País enfrenta uma corrosiva mistura de queda de preços e fraco crescimento nos últimos 20 anos

Reuters

17 de agosto de 2012 | 11h28

O Japão ofereceu nesta sexta-feira sua indicação mais forte de que enxerga um caminho para sair da deflação no ano que vem, depois de enfrentar uma corrosiva mistura de queda de preços e fraco crescimento econômico durante as duas últimas décadas.

A avaliação, parte das estimativas de meio de ano do governo, pode aliviar a pressão política sobre o banco central para um iminente afrouxamento de política, com o objetivo de controlar a alta dos preços.

Mas economistas ainda preveem que a terceira maior economia do mundo enfrente dificuldades nos próximos trimestres se a demanda global continuar a apresentar problemas.

"A economia do Japão deve se recuperar moderamente devido à robusta demanda privada", informou o governo na previsão, alertando que qualquer nova alta do yen e a desaceleração global apresentam riscos a uma economia dependente de exportações.

O governo estima que o Produto Interno Bruto (PIB) real irá crescer 1,7% no ano fiscal que começa em abril de 2013, ante alta esperada de 2,2% no atual ano comercial, após crescimento zero no ano passado.

As previsões estão em linha com a projeção do Banco do Japão, o banco central do país, divulgada no mês passado e com a estimativa de analistas consultados pela Reuters em julho.

Com a atividade recuperando-se, embora modestamente, o governo espera que o índice de preços ao consumidor geral suba 0,2% neste ano fiscal, o que marcaria o primeiro aumento em quatro anos, e cerca de 0,5% no ano fiscal 2013/14.

Desde um estouro da bolha imobiliária no início da década de 1990, os preços ao consumidor no Japão têm permanecido entre a estabilidade e o território negativo, a não ser por alguns momentos de avanço em 1997 e 2008, devido a altas dos impostos de vendas e preços maiores de commodities, respectivamente.

Entretanto, alguns analistas disseram que as projeções do governo foram otimistas, acrescentando que o banco central provavelmente enfrentará renovados pedidos de mais estímulo monetário se a performance econômica não melhorar como esperado.

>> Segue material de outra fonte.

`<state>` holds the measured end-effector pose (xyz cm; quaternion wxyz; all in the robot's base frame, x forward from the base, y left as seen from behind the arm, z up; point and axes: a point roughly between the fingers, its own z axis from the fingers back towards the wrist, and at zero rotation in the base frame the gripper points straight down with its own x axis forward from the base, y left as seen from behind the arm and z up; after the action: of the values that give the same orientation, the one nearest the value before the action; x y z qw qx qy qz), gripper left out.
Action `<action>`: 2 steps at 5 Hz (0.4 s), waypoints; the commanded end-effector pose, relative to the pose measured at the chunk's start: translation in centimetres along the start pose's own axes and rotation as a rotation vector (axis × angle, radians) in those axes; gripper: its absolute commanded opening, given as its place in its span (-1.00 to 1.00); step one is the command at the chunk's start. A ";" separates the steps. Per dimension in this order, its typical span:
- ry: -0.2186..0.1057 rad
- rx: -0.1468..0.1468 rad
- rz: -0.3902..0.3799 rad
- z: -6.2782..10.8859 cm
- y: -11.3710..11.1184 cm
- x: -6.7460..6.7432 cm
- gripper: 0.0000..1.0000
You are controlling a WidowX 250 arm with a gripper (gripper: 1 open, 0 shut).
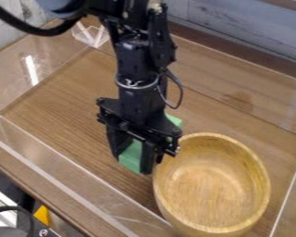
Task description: Remove the green block from inside the brown bowl and put it on the table
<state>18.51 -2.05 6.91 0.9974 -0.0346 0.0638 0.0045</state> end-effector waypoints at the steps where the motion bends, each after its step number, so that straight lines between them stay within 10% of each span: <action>1: -0.043 -0.003 0.018 0.5 -1.2 1.7 -1.00; 2: -0.046 -0.001 0.023 1.0 -1.8 1.0 -1.00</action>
<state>19.30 -3.65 7.08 0.9975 -0.0316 0.0600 0.0178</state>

"O governo determinou uma meta bastante alta para si mesmo ao projetar um crescimento forte do PIB nominal", disse o economista-chefe do Dai-ichi Life Research Institute Yoshiki Shinke.

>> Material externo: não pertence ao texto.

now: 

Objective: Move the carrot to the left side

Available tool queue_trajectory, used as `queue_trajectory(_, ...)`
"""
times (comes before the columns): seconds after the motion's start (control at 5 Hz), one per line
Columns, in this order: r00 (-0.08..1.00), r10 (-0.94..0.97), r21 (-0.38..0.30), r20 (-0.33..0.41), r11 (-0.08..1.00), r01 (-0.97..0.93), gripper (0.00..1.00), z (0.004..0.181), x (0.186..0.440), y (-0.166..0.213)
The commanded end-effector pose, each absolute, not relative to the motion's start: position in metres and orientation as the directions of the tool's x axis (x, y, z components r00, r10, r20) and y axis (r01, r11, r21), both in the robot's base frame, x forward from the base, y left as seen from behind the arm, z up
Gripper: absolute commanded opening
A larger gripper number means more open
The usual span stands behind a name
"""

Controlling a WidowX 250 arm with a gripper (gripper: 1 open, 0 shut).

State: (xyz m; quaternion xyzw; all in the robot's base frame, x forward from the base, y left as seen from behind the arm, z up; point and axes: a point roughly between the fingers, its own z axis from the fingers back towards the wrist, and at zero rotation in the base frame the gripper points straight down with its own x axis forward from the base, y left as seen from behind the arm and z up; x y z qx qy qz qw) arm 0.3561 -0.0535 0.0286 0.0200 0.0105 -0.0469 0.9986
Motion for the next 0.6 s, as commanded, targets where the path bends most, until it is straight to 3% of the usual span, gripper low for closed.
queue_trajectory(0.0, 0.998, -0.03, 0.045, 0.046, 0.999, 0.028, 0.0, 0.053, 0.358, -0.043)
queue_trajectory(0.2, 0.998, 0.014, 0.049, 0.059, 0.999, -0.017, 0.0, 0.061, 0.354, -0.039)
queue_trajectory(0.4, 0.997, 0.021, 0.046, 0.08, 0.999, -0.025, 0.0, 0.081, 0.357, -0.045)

"A estimativa está perto daquela do Banco do Japão. Mas uma vez que a economia comece a ficar abaixo das previsões, o banco central com certeza ficará sob pressão para aliviar a política de novo."

Na base nominal, que não é ajustada à inflação, o governo previu que o crescimento econômico irá superar o crescimento real no próximo ano fiscal pela primeira vez desde 1997, conforme os preços começam a subir.

O Japão deverá alcançar um crescimento nominal do PIB de 1,9% no ano fiscal de 2013, superando o crescimento real pela primeira vez em 16 anos, sinalizando que o fim da deflação está próximo.

O setor privado estima crescimento de cerca de 1,4%. A divergência nas projeções pode refletir a esperança do governo de convencer o público de que a economia foi forte o suficiente para enfrentar uma alta planejada nos impostos de vendas, disseram analistas.